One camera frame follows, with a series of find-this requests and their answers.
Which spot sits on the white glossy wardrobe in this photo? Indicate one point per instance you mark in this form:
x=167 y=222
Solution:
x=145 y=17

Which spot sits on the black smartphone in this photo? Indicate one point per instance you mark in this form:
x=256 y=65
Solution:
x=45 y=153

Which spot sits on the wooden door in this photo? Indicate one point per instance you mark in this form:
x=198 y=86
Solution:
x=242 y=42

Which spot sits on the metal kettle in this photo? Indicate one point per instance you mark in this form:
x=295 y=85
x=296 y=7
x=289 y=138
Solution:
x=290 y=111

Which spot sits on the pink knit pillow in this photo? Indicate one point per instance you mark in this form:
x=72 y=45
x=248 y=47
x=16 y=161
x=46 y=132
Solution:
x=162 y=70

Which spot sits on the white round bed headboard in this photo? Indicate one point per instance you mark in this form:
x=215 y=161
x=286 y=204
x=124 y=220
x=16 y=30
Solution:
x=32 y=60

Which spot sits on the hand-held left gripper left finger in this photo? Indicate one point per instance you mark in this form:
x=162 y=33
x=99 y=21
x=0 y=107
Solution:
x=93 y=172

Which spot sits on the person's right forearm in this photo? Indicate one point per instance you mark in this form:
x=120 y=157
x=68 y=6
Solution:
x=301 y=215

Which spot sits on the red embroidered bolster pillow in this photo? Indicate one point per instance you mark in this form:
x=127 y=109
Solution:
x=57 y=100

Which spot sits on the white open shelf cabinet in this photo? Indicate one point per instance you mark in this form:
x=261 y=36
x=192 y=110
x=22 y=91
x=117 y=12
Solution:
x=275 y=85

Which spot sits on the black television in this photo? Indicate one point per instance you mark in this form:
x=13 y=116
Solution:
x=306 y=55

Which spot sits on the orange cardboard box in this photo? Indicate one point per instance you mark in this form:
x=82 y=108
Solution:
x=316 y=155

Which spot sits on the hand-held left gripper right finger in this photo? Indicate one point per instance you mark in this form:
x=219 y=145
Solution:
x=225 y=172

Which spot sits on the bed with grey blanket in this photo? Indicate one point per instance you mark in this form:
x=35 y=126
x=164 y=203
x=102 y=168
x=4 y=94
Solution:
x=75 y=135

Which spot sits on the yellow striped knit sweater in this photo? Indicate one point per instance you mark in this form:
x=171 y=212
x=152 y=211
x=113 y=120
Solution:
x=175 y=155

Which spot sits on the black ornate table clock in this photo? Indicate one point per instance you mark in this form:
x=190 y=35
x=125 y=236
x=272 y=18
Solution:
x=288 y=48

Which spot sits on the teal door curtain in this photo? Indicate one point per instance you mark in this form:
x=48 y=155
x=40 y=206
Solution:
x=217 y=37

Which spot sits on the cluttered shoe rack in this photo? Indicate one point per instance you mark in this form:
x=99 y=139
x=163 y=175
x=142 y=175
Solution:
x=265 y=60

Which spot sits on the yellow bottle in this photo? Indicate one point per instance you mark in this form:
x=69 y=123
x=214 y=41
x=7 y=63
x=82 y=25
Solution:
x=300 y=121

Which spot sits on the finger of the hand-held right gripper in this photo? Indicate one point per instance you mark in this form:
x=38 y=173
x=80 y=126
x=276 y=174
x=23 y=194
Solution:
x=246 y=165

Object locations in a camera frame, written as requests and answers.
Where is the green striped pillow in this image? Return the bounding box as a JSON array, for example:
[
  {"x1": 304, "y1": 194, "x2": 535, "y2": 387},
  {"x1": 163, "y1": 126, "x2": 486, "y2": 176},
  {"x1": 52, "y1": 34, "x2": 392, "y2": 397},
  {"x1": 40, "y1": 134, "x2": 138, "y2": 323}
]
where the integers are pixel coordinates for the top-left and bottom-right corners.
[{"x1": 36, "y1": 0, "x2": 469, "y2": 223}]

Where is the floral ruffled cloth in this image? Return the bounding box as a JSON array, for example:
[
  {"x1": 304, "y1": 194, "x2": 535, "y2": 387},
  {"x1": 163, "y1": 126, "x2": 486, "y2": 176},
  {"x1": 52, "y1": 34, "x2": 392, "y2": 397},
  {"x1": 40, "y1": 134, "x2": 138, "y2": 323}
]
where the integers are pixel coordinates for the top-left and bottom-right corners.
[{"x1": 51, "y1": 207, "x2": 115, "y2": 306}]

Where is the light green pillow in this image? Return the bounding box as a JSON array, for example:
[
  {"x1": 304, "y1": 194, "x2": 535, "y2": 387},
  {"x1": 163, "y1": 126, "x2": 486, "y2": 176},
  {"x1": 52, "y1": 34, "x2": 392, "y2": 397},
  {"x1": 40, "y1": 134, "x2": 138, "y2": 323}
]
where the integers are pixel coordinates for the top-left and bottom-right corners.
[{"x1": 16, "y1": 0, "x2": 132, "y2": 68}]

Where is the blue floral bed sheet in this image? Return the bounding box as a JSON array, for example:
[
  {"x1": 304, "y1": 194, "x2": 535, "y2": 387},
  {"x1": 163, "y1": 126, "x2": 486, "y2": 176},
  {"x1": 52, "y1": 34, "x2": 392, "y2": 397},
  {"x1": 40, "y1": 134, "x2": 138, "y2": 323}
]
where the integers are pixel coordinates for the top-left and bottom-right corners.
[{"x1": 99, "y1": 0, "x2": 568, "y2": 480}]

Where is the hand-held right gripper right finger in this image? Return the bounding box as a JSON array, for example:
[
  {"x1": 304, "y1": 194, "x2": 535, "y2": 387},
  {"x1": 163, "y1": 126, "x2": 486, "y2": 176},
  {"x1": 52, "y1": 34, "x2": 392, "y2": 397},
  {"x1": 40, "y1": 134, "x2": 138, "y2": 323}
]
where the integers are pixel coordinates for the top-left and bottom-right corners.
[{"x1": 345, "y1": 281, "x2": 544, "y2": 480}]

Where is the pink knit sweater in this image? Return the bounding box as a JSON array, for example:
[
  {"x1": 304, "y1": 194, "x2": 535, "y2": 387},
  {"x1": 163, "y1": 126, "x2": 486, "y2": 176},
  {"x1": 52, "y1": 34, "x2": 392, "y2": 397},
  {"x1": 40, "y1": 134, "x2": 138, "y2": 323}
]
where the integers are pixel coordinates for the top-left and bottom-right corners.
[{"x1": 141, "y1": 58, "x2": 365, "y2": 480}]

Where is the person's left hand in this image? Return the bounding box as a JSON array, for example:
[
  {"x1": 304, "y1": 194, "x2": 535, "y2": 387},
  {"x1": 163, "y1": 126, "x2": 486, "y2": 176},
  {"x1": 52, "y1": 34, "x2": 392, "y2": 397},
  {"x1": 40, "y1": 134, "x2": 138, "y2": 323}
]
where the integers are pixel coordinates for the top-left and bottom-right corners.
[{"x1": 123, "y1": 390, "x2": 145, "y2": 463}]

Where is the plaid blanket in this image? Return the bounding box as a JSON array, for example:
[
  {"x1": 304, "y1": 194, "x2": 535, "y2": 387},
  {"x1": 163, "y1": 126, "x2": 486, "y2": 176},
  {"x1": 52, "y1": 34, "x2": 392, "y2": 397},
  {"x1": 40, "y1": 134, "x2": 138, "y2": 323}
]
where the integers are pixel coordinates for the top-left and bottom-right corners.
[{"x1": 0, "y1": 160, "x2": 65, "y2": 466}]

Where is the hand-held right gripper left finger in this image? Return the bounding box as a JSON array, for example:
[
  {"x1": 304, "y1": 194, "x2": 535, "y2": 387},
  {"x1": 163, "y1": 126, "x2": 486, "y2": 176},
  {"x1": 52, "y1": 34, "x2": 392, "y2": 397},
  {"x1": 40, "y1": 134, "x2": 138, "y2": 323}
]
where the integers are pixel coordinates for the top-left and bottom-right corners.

**Work request**
Copy each line above holding "green".

**Finished exercise**
Where is the green striped pillow in this image? Return the bounding box as a JSON array, for example:
Where is the light green pillow in this image? Return the bounding box as a JSON array, for example:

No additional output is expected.